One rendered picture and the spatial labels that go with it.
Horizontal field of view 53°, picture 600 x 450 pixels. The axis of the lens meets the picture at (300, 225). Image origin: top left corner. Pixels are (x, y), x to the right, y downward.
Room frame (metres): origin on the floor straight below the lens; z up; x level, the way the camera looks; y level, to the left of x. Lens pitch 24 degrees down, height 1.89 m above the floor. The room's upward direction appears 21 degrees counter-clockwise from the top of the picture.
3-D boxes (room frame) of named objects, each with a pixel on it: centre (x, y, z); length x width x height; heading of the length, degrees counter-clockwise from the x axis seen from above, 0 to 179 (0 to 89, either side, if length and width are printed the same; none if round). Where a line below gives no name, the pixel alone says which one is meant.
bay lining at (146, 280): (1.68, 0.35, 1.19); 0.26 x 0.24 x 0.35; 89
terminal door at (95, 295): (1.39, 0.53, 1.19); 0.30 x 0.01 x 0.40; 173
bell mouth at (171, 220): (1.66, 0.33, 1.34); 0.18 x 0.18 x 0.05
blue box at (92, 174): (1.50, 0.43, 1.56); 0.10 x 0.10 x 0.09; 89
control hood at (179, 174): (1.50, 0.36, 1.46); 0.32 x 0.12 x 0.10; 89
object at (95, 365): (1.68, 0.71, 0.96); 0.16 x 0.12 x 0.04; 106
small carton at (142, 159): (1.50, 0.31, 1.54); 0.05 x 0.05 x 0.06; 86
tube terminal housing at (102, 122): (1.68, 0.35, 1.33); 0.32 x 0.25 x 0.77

══════════════════════════════

What is expected: Copy the records above exactly, beginning at the line that contains "control hood at" and stopping after the line that contains "small carton at".

Exercise answer:
control hood at (179, 174): (1.50, 0.36, 1.46); 0.32 x 0.12 x 0.10; 89
object at (95, 365): (1.68, 0.71, 0.96); 0.16 x 0.12 x 0.04; 106
small carton at (142, 159): (1.50, 0.31, 1.54); 0.05 x 0.05 x 0.06; 86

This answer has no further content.